- Task goal: Copy out each line of the data that contains "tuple".

- Given records:

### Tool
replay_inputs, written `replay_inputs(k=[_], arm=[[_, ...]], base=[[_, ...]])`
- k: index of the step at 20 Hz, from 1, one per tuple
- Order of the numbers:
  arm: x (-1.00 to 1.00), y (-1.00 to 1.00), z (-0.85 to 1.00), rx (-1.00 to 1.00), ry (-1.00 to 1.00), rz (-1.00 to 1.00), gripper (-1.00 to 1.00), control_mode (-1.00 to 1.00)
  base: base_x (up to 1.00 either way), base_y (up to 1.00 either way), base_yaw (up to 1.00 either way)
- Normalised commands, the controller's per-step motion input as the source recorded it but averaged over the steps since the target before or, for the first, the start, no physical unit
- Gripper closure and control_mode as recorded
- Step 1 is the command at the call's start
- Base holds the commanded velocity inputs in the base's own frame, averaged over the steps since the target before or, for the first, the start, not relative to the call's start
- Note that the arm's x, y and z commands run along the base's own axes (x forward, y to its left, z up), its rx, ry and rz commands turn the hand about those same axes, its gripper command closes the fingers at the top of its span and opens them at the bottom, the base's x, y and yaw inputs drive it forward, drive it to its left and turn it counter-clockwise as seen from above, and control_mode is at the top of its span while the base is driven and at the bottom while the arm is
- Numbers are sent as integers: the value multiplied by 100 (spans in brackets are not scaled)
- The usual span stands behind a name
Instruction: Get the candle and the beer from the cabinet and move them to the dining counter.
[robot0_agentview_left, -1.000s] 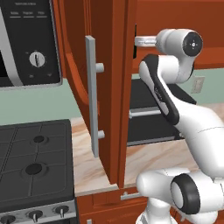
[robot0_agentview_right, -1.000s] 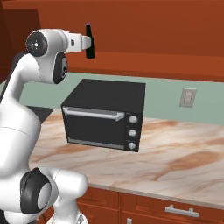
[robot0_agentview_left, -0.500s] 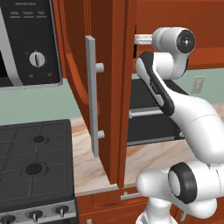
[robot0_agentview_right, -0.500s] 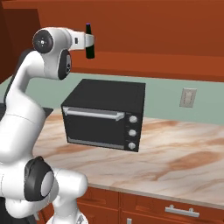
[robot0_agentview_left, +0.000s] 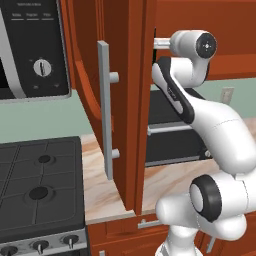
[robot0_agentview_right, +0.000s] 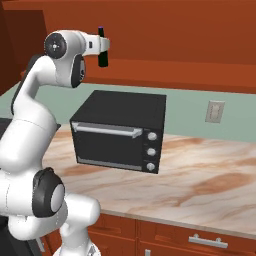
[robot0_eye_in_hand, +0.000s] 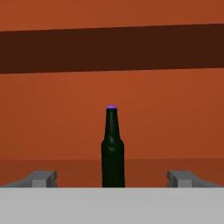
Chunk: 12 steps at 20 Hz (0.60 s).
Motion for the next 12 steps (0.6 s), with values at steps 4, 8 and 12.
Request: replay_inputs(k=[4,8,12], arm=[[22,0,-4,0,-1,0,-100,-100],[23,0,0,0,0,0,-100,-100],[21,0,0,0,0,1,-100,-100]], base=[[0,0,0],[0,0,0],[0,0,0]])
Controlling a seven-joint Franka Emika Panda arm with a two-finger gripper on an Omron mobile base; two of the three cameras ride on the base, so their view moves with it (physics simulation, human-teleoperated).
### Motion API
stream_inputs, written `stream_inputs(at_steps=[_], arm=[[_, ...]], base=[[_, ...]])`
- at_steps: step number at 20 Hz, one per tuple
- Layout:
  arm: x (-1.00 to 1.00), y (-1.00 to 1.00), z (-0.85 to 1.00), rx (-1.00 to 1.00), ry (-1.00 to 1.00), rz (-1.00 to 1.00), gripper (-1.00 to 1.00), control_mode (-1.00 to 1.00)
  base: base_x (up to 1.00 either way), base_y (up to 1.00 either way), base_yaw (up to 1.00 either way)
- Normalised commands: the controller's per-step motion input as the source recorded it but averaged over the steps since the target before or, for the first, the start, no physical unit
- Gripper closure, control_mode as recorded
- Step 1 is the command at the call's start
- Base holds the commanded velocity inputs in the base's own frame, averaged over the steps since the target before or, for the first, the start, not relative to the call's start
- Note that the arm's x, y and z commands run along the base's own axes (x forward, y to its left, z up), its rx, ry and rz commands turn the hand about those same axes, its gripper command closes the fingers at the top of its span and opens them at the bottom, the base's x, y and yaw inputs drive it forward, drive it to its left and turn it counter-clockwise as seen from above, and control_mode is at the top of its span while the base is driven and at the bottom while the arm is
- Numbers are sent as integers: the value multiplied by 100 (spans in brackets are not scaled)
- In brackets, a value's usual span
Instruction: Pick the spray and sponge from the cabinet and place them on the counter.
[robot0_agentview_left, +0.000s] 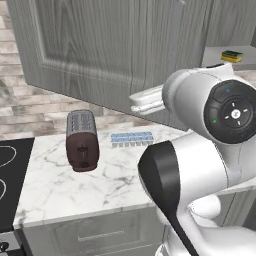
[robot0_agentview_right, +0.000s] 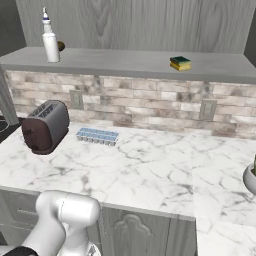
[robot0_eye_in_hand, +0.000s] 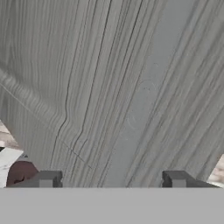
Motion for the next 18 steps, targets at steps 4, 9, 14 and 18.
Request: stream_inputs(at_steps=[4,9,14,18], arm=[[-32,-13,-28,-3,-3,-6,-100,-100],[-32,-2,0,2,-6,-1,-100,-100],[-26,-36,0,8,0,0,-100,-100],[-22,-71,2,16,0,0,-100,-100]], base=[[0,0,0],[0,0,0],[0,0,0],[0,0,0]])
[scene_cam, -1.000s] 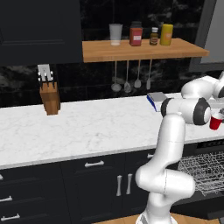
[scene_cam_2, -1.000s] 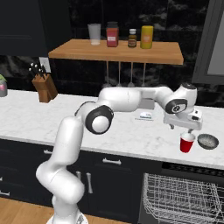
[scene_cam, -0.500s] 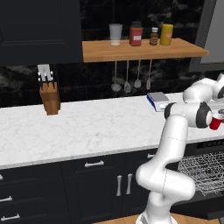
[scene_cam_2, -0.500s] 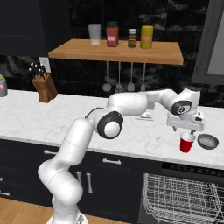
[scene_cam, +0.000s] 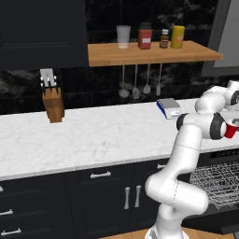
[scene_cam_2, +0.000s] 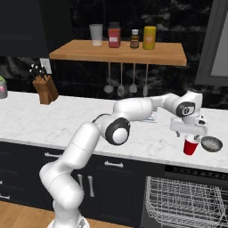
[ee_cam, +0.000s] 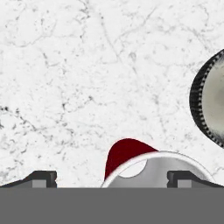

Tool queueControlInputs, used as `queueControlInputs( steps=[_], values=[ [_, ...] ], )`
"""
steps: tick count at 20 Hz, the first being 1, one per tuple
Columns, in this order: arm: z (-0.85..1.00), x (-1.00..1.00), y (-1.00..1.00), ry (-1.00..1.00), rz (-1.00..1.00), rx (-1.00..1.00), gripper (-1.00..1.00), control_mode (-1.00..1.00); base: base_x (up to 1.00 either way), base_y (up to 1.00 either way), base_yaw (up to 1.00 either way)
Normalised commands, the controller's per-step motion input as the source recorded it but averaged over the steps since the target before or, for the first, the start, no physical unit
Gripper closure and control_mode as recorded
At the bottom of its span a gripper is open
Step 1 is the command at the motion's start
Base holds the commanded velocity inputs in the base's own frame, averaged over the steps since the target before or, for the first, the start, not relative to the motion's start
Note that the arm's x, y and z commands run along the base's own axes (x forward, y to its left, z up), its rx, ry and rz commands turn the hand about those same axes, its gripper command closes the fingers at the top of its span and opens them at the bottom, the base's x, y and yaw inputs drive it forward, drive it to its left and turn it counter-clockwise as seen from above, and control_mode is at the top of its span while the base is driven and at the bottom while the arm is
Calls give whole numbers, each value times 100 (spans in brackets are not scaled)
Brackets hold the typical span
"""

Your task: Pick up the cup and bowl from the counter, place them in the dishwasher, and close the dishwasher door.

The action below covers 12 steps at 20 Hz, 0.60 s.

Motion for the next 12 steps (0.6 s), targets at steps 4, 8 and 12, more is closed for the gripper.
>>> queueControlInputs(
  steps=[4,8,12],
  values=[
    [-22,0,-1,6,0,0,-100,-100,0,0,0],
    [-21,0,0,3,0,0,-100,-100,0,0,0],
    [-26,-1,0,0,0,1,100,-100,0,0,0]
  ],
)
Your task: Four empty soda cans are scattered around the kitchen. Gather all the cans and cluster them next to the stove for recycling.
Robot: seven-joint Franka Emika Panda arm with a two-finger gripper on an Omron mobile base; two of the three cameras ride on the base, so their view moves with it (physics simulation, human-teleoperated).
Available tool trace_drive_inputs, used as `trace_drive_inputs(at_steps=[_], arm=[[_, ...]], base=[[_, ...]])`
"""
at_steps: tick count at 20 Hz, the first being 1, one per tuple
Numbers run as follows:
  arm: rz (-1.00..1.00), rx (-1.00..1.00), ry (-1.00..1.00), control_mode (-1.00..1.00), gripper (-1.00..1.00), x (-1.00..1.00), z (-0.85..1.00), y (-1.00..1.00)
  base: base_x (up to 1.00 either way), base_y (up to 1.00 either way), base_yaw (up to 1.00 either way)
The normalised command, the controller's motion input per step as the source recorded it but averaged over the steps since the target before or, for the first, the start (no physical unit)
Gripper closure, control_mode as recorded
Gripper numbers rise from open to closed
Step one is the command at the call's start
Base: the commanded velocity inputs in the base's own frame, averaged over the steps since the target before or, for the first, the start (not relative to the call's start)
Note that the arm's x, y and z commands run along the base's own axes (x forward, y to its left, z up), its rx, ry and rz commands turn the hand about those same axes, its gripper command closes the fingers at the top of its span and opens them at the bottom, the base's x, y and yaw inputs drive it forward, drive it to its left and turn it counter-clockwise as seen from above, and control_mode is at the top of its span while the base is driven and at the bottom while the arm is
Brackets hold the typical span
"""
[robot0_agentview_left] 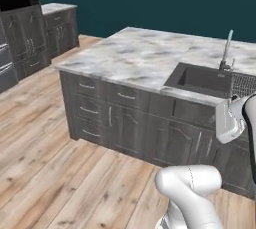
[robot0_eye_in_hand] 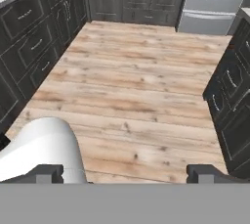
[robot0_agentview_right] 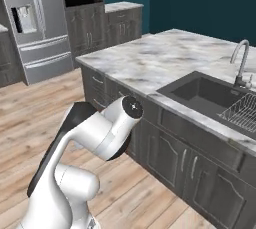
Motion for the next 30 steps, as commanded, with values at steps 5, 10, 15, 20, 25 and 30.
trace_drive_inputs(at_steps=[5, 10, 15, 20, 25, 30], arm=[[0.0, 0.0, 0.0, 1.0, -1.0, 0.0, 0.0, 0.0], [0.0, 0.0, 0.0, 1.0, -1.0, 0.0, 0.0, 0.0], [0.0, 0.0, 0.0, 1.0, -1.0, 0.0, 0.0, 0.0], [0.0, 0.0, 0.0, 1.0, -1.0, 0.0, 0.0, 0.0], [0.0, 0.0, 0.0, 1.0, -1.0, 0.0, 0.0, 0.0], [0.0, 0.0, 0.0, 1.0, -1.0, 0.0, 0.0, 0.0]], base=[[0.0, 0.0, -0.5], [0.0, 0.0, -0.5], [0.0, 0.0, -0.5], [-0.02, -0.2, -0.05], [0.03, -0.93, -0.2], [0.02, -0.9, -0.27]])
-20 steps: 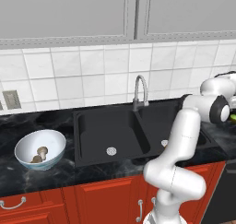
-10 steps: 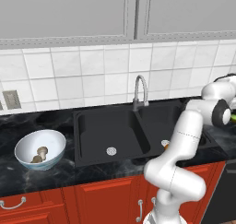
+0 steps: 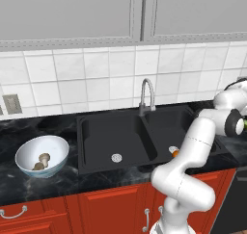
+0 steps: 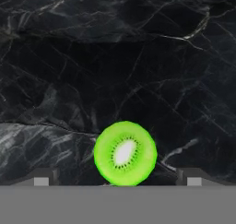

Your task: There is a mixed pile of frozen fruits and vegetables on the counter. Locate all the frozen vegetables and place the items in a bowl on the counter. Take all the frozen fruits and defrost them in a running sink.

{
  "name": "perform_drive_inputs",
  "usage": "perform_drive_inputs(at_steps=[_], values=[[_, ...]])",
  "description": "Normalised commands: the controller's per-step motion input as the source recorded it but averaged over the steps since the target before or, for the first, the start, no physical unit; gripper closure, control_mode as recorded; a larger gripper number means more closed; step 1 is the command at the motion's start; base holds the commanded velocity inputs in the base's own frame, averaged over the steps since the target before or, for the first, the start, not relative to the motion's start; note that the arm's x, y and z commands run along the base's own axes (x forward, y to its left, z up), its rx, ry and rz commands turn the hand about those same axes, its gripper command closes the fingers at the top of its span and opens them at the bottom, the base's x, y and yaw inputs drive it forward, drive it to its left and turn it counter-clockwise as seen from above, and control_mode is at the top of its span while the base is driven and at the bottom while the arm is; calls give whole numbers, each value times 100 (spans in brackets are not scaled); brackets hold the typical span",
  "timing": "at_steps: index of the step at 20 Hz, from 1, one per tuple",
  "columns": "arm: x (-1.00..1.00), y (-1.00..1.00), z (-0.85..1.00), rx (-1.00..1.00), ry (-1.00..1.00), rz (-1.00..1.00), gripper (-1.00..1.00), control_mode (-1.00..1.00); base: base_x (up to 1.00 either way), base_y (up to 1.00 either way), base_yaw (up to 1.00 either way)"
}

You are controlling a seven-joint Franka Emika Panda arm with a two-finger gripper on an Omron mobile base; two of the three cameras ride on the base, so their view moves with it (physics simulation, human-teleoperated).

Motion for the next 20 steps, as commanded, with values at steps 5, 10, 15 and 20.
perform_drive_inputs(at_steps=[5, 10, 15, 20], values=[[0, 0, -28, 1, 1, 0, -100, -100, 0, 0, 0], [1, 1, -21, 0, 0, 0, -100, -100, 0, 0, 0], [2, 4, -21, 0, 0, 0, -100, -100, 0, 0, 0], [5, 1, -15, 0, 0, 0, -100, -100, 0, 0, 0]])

- Written reply:
- k: index of the step at 20 Hz, from 1, one per tuple
- at_steps: step number at 20 Hz, one per tuple
steps: tick count at 20 Hz, the first being 1, one per tuple
at_steps: tick count at 20 Hz, the first being 1, one per tuple
  "timing": "at_steps: index of the step at 20 Hz, from 1, one per tuple",

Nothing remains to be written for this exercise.